A documentary where the film maker engages directly with the interviewee. It feels more raw and less scripted.


Probably one of the most common documentary devices. and when one thinks of a documentary it usually is this format. The viewer is given information and the footage proves this. The viewer can form their own opinion but as the narrator is already doing this it is more often that not one to relax with.

It uses photos, films and objects  to document true life events such as in Coast. Some feel however that they only present one version of the truth and often one sided.


The film maker engages with their subjects in this type of documentary thus paving the way for the narrative.. It can be seen as a making of, a behind the scenes. In Nature documentaries it is now common to include ten minutes or so of how a certain part of the documentary was filmed. It provides an insight for behind the scenes and how it was filmed.

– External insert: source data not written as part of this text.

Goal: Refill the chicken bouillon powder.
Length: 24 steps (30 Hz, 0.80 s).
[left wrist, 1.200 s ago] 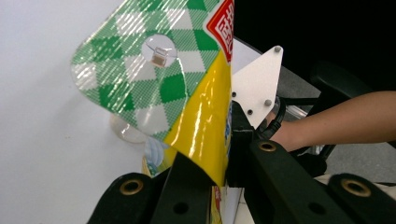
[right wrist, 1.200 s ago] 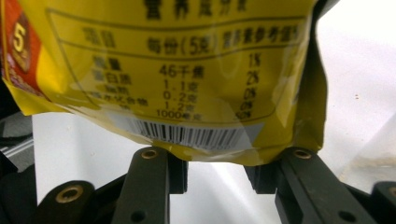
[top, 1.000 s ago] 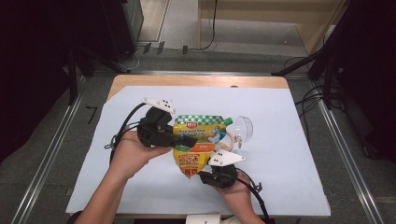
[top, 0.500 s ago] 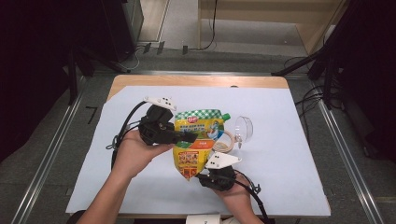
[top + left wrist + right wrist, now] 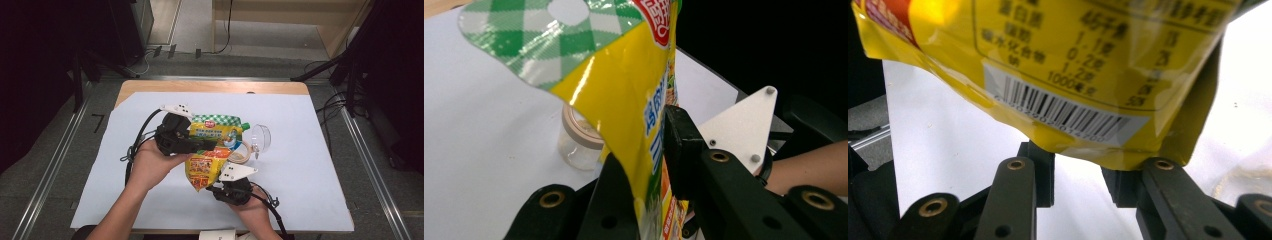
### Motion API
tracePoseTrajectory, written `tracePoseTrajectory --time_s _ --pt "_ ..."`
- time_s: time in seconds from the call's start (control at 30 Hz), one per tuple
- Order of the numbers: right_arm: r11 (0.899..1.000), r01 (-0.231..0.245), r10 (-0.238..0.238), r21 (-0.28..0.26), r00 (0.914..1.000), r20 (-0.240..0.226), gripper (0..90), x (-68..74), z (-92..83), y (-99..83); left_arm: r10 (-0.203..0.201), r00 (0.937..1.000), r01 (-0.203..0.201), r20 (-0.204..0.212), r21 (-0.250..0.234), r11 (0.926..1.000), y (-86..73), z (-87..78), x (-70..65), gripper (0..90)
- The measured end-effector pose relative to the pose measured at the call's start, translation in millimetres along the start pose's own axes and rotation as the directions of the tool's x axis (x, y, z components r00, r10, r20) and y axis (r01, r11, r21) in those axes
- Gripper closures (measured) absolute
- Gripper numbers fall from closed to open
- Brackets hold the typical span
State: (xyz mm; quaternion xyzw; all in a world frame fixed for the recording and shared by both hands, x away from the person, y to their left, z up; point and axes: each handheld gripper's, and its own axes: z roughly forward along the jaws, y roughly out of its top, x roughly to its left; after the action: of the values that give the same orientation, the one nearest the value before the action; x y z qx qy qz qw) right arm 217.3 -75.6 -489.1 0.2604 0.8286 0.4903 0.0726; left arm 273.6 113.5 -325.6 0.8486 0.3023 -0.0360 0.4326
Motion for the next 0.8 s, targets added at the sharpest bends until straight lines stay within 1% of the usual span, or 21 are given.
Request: tracePoseTrajectory --time_s 0.13,0.2,0.3,0.37,0.43,0.5,0.53,0.57,0.6,0.67,0.8 --pt "1.000 0.001 -0.001 0.007 1.0000 0.002 71.1 0.6 -0.2 0.8 0.013 0.9996 -0.013 -0.024 0.000 0.9999 2.6 2.8 -1.6 83.4" --pt "1.000 0.010 -0.010 0.008 0.9999 0.003 71.4 1.3 -1.1 1.2 0.021 0.9997 -0.021 -0.014 -0.003 0.9998 2.8 4.1 -0.6 83.3" --pt "1.000 0.014 -0.014 0.019 0.9999 -0.003 71.9 3.0 -1.4 1.5 0.022 0.9996 -0.022 -0.018 0.001 0.9998 2.6 5.9 -0.2 83.4" --pt "1.000 0.016 -0.016 0.018 0.9998 -0.008 72.5 4.2 -0.9 1.2 0.022 0.9998 -0.022 -0.003 0.003 0.9998 1.6 7.3 -0.3 83.6" --pt "1.000 0.015 -0.014 0.023 0.9998 -0.013 72.7 4.4 0.3 0.5 0.009 0.9999 -0.009 0.013 0.023 0.9997 1.6 7.0 -0.6 87.0" --pt "1.000 0.002 -0.002 0.012 0.9999 -0.016 72.6 3.7 1.3 -0.1 0.008 0.9995 -0.009 0.031 0.030 0.9995 1.5 4.8 -0.7 89.9" --pt "1.000 0.002 -0.002 0.007 0.9999 -0.014 72.6 2.7 1.4 -0.1 -0.001 0.9991 0.000 0.042 0.032 0.9995 1.6 3.4 -0.5 90.0" --pt "1.000 0.000 0.000 0.002 0.9999 -0.012 72.6 1.6 1.0 -0.1 0.000 0.9991 -0.001 0.043 0.030 0.9995 1.5 1.7 -0.5 90.0" --pt "1.000 -0.010 0.010 -0.006 0.9999 -0.014 72.6 0.9 0.5 0.0 -0.004 0.9986 0.003 0.052 0.030 0.9996 1.4 0.1 -0.7 90.0" --pt "1.000 -0.011 0.011 -0.025 0.9998 -0.016 72.5 0.4 -0.5 0.2 -0.006 0.9975 0.004 0.070 0.027 0.9996 1.2 -2.4 -1.5 90.0" --pt "0.999 0.004 -0.004 -0.041 0.9999 -0.011 71.3 0.9 -1.2 0.4 0.002 0.9976 -0.004 0.070 0.024 0.9997 1.2 -6.1 -5.4 90.0"
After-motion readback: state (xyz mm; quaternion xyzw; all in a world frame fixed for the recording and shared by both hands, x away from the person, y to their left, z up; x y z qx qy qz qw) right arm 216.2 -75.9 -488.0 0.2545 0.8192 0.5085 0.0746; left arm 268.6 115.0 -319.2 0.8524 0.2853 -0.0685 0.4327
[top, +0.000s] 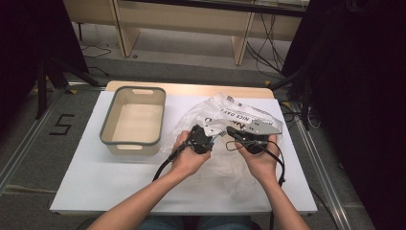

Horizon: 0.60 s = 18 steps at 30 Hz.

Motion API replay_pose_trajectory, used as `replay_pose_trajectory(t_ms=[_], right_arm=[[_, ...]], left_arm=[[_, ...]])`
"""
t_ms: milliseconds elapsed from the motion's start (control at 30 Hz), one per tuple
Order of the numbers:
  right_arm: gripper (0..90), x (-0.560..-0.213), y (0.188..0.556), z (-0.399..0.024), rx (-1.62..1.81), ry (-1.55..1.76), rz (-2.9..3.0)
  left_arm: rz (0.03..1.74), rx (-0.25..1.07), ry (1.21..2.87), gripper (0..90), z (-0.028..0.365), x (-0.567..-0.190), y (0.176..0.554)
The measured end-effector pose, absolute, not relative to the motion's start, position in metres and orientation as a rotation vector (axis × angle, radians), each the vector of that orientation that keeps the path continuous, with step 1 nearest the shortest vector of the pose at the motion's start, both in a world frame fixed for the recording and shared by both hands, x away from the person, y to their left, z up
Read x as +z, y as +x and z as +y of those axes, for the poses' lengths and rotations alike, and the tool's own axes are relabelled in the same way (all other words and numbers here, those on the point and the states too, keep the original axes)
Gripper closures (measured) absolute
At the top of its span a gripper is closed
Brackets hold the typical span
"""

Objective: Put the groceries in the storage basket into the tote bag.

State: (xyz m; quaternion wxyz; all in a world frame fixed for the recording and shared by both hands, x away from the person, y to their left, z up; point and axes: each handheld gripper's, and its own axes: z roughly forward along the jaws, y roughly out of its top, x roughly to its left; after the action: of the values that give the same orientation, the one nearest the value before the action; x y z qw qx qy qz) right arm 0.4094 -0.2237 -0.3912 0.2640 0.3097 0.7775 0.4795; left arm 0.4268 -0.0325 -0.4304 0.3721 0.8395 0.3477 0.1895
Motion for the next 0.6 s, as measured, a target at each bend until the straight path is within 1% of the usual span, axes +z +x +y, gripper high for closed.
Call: replay_pose_trajectory(t_ms=[600], right_arm=[[90.0, -0.390, 0.409, -0.225, 1.296, 0.832, 2.099]], left_arm=[[0.825, 0.555, 2.098, 78.9, -0.041, -0.443, 0.439]])
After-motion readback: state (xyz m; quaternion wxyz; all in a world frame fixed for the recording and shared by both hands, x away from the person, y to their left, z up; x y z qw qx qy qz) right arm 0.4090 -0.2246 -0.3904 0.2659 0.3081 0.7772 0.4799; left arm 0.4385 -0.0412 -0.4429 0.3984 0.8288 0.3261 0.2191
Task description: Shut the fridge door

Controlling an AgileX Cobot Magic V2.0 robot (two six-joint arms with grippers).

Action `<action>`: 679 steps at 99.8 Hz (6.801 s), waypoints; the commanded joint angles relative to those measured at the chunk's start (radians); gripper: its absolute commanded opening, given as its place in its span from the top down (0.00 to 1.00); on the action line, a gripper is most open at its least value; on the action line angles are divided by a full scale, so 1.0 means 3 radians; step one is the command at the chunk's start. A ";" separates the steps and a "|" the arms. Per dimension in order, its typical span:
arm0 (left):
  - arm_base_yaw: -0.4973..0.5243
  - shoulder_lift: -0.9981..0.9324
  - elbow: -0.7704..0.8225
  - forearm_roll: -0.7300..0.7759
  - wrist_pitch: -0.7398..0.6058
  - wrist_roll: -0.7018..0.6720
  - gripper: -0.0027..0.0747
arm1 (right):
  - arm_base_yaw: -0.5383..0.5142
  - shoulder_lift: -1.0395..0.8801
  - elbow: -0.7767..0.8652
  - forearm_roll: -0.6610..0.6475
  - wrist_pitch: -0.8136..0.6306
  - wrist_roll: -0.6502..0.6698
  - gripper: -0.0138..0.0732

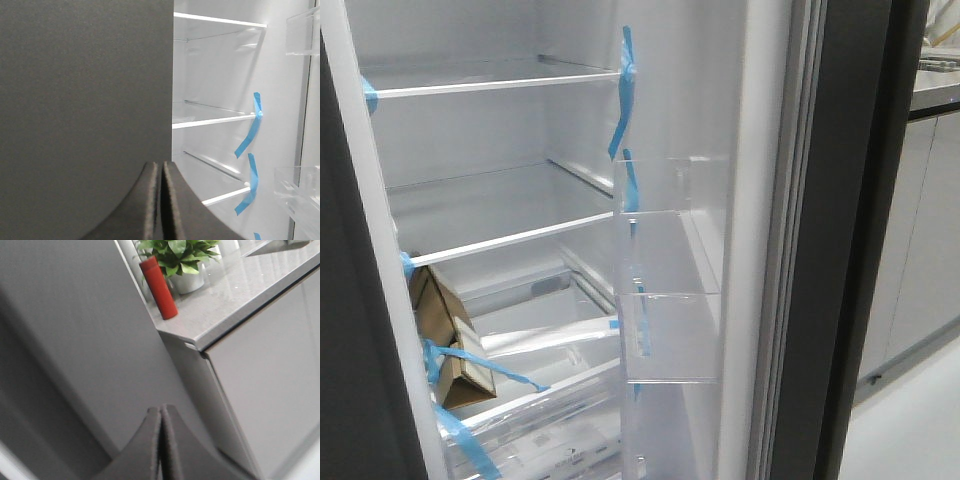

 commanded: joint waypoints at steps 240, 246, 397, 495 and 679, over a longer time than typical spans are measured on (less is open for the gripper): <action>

A powerful example is Stories We Tell


Where the film maker is the main character. My friend Patrick Corr’s movies could be classed in this mode. The film maker directly engages with the viewer and you are shown a glimpse into their world whether they are climbing a mountain or exploring incredible new worlds.

It was really fascinating investigating into all the different modes of documentary. It took quite a while to watch the videos and get a feeling of what it takes but I’m glad I did.